TRY IT ::
Return the records, each one exactly as written.

● ● ● ●

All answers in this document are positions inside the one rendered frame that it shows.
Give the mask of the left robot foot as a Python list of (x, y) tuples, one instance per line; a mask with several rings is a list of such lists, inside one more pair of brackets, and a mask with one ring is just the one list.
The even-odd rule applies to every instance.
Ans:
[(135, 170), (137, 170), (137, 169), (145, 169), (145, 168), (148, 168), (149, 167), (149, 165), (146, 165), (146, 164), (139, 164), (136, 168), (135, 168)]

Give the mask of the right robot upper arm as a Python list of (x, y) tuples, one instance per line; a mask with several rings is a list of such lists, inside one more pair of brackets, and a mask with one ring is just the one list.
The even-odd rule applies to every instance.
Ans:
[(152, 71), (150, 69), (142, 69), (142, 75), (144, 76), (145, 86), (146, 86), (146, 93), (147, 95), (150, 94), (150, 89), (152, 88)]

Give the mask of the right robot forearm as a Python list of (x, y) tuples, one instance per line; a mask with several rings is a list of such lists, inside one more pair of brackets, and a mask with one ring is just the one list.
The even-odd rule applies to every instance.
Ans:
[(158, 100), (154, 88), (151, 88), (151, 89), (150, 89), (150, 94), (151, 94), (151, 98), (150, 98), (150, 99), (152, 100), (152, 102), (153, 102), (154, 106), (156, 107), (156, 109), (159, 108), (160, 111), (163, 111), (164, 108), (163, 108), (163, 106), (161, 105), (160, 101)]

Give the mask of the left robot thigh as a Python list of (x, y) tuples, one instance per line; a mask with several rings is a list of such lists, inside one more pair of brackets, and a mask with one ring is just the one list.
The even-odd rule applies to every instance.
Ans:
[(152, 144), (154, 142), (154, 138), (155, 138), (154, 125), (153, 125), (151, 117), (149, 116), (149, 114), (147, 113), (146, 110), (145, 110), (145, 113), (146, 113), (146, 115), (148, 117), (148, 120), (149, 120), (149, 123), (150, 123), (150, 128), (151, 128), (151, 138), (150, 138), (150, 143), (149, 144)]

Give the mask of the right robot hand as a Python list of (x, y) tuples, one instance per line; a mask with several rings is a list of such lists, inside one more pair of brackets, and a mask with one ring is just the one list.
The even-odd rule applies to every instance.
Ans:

● ● ● ●

SOLVED EXERCISE ::
All answers in this document are positions inside the one rendered frame that it shows.
Give the mask of the left robot foot as a Python list of (x, y) tuples, one instance per line; a mask with several rings is a list of such lists, inside one more pair of brackets, and a mask with one ring is just the one list.
The even-odd rule applies to every instance.
Ans:
[(135, 170), (137, 170), (137, 169), (145, 169), (145, 168), (148, 168), (149, 167), (149, 165), (146, 165), (146, 164), (139, 164), (136, 168), (135, 168)]

Give the mask of the right robot upper arm as a Python list of (x, y) tuples, one instance per line; a mask with several rings is a list of such lists, inside one more pair of brackets, and a mask with one ring is just the one list.
The even-odd rule applies to every instance.
Ans:
[(152, 71), (150, 69), (142, 69), (142, 75), (144, 76), (145, 86), (146, 86), (146, 93), (147, 95), (150, 94), (150, 89), (152, 88)]

Give the mask of the right robot forearm as a Python list of (x, y) tuples, one instance per line; a mask with several rings is a list of such lists, inside one more pair of brackets, and a mask with one ring is just the one list.
The even-odd rule applies to every instance.
Ans:
[(158, 100), (154, 88), (151, 88), (151, 89), (150, 89), (150, 94), (151, 94), (151, 98), (150, 98), (150, 99), (152, 100), (152, 102), (153, 102), (154, 106), (156, 107), (156, 109), (159, 108), (160, 111), (163, 111), (164, 108), (163, 108), (163, 106), (161, 105), (160, 101)]

Give the mask of the left robot thigh as a Python list of (x, y) tuples, one instance per line; a mask with several rings is a list of such lists, inside one more pair of brackets, and a mask with one ring is just the one list.
The even-odd rule applies to every instance.
Ans:
[(152, 144), (154, 142), (154, 138), (155, 138), (154, 125), (153, 125), (151, 117), (149, 116), (149, 114), (147, 113), (146, 110), (145, 110), (145, 113), (146, 113), (146, 115), (148, 117), (148, 120), (149, 120), (149, 123), (150, 123), (150, 128), (151, 128), (151, 138), (150, 138), (150, 143), (149, 144)]

Give the mask of the right robot hand as a Python list of (x, y) tuples, one instance per line; a mask with several rings is a list of such lists, inside one more pair of brackets, and a mask with one ring is just the one list.
The even-odd rule applies to every instance.
Ans:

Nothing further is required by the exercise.